▸ PROBLEM REQUIREMENTS
Please print the records below word for word.

▸ EXTRACTED DATA
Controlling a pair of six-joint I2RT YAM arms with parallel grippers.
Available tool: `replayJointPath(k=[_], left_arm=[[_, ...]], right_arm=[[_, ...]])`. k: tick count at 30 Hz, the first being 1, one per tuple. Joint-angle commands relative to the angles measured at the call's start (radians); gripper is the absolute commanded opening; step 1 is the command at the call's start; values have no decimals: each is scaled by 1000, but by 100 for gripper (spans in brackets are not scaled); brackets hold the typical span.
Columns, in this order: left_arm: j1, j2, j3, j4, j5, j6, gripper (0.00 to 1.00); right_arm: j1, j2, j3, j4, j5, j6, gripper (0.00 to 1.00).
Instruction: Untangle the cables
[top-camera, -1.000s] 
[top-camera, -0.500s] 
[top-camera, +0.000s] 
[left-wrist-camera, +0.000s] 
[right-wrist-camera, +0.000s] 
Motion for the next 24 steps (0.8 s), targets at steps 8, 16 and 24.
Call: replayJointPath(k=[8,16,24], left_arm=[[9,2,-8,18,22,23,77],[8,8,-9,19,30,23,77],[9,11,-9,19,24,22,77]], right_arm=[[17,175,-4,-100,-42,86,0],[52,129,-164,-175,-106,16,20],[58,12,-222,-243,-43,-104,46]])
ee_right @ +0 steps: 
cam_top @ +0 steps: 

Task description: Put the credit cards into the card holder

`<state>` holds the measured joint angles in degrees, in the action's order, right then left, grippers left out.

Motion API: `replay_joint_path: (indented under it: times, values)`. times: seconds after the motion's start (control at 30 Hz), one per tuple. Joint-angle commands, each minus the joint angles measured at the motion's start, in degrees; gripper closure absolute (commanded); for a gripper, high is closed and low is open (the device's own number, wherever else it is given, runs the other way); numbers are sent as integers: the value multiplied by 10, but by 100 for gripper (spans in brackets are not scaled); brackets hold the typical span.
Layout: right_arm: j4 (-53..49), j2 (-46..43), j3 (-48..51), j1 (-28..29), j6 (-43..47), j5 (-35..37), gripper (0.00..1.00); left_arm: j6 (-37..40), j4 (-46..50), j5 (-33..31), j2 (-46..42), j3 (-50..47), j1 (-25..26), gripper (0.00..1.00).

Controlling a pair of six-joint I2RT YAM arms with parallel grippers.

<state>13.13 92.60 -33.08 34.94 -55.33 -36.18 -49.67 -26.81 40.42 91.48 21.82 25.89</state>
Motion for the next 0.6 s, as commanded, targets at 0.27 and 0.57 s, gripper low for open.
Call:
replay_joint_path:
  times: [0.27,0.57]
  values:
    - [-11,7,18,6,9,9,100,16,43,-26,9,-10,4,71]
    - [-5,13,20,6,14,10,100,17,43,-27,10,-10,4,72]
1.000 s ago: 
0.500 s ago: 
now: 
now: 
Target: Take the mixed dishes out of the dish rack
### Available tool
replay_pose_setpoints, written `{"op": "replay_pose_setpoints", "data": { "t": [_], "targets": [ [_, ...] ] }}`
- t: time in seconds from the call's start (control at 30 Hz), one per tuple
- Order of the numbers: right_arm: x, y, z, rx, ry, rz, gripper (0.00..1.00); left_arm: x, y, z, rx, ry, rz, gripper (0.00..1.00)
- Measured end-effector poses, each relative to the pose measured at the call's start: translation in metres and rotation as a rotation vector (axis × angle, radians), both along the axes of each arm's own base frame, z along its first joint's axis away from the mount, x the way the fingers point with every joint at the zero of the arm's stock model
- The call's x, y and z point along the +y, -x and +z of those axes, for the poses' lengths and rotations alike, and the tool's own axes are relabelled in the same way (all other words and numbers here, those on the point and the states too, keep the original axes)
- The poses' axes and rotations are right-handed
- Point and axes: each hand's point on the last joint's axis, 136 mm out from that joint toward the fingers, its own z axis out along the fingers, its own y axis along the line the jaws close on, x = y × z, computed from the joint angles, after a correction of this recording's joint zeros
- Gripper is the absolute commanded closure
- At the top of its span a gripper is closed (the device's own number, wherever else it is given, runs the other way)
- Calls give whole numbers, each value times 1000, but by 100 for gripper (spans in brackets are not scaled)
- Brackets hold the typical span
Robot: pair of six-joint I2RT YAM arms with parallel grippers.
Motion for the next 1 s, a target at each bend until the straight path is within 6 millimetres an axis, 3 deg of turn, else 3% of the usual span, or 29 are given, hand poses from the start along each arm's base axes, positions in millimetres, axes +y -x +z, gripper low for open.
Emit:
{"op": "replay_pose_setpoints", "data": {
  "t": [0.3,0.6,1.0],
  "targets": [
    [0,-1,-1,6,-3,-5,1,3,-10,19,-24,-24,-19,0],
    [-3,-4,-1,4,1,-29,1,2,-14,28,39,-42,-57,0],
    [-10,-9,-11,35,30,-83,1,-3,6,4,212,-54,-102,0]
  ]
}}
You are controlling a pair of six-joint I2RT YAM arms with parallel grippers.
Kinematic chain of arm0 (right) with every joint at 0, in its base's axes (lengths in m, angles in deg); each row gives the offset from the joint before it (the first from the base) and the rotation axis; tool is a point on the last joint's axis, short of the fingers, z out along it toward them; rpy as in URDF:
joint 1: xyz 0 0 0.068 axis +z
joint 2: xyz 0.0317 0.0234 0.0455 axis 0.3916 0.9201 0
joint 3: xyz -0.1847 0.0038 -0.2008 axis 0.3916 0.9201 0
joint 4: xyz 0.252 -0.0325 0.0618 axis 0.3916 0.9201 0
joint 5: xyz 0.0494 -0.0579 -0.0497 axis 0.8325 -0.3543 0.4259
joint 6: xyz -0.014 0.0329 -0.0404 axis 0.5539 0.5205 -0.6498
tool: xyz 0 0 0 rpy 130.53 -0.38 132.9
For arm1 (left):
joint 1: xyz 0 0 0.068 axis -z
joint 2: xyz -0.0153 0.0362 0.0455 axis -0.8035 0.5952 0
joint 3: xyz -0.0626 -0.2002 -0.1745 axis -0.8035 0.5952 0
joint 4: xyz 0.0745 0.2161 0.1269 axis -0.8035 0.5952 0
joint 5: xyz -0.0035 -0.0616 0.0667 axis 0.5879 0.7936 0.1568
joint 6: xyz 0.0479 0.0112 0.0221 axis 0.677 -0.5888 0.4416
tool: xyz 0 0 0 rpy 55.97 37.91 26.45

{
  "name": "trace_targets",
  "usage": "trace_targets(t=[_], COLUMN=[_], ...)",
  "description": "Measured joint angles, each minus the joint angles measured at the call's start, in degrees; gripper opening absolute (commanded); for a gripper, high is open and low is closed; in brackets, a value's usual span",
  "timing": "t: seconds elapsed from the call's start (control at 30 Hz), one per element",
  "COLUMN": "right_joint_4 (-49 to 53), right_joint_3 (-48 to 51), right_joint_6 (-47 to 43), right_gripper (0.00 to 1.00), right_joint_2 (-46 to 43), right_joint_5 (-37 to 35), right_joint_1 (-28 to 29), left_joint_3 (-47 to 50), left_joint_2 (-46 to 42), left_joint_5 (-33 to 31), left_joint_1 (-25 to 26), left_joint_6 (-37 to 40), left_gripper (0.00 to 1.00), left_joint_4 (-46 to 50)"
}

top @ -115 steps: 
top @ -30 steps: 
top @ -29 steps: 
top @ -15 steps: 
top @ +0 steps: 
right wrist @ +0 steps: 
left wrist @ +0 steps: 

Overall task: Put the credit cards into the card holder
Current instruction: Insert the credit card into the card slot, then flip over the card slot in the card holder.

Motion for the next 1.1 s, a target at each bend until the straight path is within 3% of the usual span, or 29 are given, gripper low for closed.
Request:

▸ RESPONSE TO THE EXERCISE
Controlling a pair of six-joint I2RT YAM arms with parallel grippers.
Available tool: `replayJointPath(k=[_], left_arm=[[_, ...]], right_arm=[[_, ...]])`. k: tick count at 30 Hz, the first being 1, one per tuple. Joint-angle commands relative to the angles measured at the call's start (radians); gripper is the absolute commanded opening; step 1 is the command at the call's start; values have no decimals: each is scaled by 1000, but by 100 for gripper (spans in brackets are not scaled); brackets hold the typical span.
Columns, in this order: left_arm: j1, j2, j3, j4, j5, j6, gripper (0.00 to 1.00); right_arm: j1, j2, j3, j4, j5, j6, gripper (0.00 to 1.00).
Instruction: Untangle the cables
[top-camera, -1.000s] 
[top-camera, -0.500s] 
[top-camera, +0.000s] 
[left-wrist-camera, +0.000s] 
[right-wrist-camera, +0.000s] 
Motion for the next 24 steps (0.8 s), targets at steps 8, 16 and 24.
Call: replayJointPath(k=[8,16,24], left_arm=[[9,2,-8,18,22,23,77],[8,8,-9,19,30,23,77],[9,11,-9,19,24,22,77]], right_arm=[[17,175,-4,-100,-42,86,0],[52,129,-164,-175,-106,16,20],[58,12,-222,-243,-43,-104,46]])
ee_right @ +0 steps: 
cam_top @ +0 steps: 

Task description: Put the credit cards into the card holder

`<state>` holds the measured joint angles in degrees, in the action's order, right then left, grippers left out.

Motion API: `replay_joint_path: (indented under it: times, values)`. times: seconds after the motion's start (control at 30 Hz), one per tuple. Joint-angle commands, each minus the joint angles measured at the motion's start, in degrees; gripper closure absolute (commanded); for a gripper, high is closed and low is open (the device's own number, wherever else it is given, runs the other way); numbers are sent as integers: the value multiplied by 10, but by 100 for gripper (spans in brackets are not scaled); brackets hold the typical span.
Layout: right_arm: j4 (-53..49), j2 (-46..43), j3 (-48..51), j1 (-28..29), j6 (-43..47), j5 (-35..37), gripper (0.00..1.00); left_arm: j6 (-37..40), j4 (-46..50), j5 (-33..31), j2 (-46..42), j3 (-50..47), j1 (-25..26), gripper (0.00..1.00).

Controlling a pair of six-joint I2RT YAM arms with parallel grippers.

<state>13.13 92.60 -33.08 34.94 -55.33 -36.18 -49.67 -26.81 40.42 91.48 21.82 25.89</state>
Motion for the next 0.6 s, as commanded, targets at 0.27 and 0.57 s, gripper low for open.
Call:
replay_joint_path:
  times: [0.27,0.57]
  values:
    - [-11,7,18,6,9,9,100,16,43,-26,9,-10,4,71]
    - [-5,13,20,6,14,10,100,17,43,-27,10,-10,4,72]
1.000 s ago: 
0.500 s ago: 
now: 
now: 
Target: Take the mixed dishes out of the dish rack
### Available tool
replay_pose_setpoints, written `{"op": "replay_pose_setpoints", "data": { "t": [_], "targets": [ [_, ...] ] }}`
- t: time in seconds from the call's start (control at 30 Hz), one per tuple
- Order of the numbers: right_arm: x, y, z, rx, ry, rz, gripper (0.00..1.00); left_arm: x, y, z, rx, ry, rz, gripper (0.00..1.00)
- Measured end-effector poses, each relative to the pose measured at the call's start: translation in metres and rotation as a rotation vector (axis × angle, radians), both along the axes of each arm's own base frame, z along its first joint's axis away from the mount, x the way the fingers point with every joint at the zero of the arm's stock model
- The call's x, y and z point along the +y, -x and +z of those axes, for the poses' lengths and rotations alike, and the tool's own axes are relabelled in the same way (all other words and numbers here, those on the point and the states too, keep the original axes)
- The poses' axes and rotations are right-handed
- Point and axes: each hand's point on the last joint's axis, 136 mm out from that joint toward the fingers, its own z axis out along the fingers, its own y axis along the line the jaws close on, x = y × z, computed from the joint angles, after a correction of this recording's joint zeros
- Gripper is the absolute commanded closure
- At the top of its span a gripper is closed (the device's own number, wherever else it is given, runs the other way)
- Calls give whole numbers, each value times 1000, but by 100 for gripper (spans in brackets are not scaled)
- Brackets hold the typical span
Robot: pair of six-joint I2RT YAM arms with parallel grippers.
Motion for the next 1 s, a target at each bend until the straight path is within 6 millimetres an axis, 3 deg of turn, else 3% of the usual span, or 29 are given, hand poses from the start along each arm's base axes, positions in millimetres, axes +y -x +z, gripper low for open.
Emit:
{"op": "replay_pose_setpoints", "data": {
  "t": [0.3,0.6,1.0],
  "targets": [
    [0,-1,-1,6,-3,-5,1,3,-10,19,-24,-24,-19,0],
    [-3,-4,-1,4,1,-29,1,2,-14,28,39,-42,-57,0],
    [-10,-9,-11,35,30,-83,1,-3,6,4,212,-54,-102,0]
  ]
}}
You are controlling a pair of six-joint I2RT YAM arms with parallel grippers.
Kinematic chain of arm0 (right) with every joint at 0, in its base's axes (lengths in m, angles in deg); each row gives the offset from the joint before it (the first from the base) and the rotation axis; tool is a point on the last joint's axis, short of the fingers, z out along it toward them; rpy as in URDF:
joint 1: xyz 0 0 0.068 axis +z
joint 2: xyz 0.0317 0.0234 0.0455 axis 0.3916 0.9201 0
joint 3: xyz -0.1847 0.0038 -0.2008 axis 0.3916 0.9201 0
joint 4: xyz 0.252 -0.0325 0.0618 axis 0.3916 0.9201 0
joint 5: xyz 0.0494 -0.0579 -0.0497 axis 0.8325 -0.3543 0.4259
joint 6: xyz -0.014 0.0329 -0.0404 axis 0.5539 0.5205 -0.6498
tool: xyz 0 0 0 rpy 130.53 -0.38 132.9
For arm1 (left):
joint 1: xyz 0 0 0.068 axis -z
joint 2: xyz -0.0153 0.0362 0.0455 axis -0.8035 0.5952 0
joint 3: xyz -0.0626 -0.2002 -0.1745 axis -0.8035 0.5952 0
joint 4: xyz 0.0745 0.2161 0.1269 axis -0.8035 0.5952 0
joint 5: xyz -0.0035 -0.0616 0.0667 axis 0.5879 0.7936 0.1568
joint 6: xyz 0.0479 0.0112 0.0221 axis 0.677 -0.5888 0.4416
tool: xyz 0 0 0 rpy 55.97 37.91 26.45

{
  "name": "trace_targets",
  "usage": "trace_targets(t=[_], COLUMN=[_], ...)",
  "description": "Measured joint angles, each minus the joint angles measured at the call's start, in degrees; gripper opening absolute (commanded); for a gripper, high is open and low is closed; in brackets, a value's usual span",
  "timing": "t: seconds elapsed from the call's start (control at 30 Hz), one per element",
  "COLUMN": "right_joint_4 (-49 to 53), right_joint_3 (-48 to 51), right_joint_6 (-47 to 43), right_gripper (0.00 to 1.00), right_joint_2 (-46 to 43), right_joint_5 (-37 to 35), right_joint_1 (-28 to 29), left_joint_3 (-47 to 50), left_joint_2 (-46 to 42), left_joint_5 (-33 to 31), left_joint_1 (-25 to 26), left_joint_6 (-37 to 40), left_gripper (0.00 to 1.00), left_joint_4 (-46 to 50)"
}

top @ -115 steps: 
top @ -30 steps: 
top @ -29 steps: 
top @ -15 steps: 
top @ +0 steps: 
right wrist @ +0 steps: 
left wrist @ +0 steps: 

Overall task: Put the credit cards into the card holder
Current instruction: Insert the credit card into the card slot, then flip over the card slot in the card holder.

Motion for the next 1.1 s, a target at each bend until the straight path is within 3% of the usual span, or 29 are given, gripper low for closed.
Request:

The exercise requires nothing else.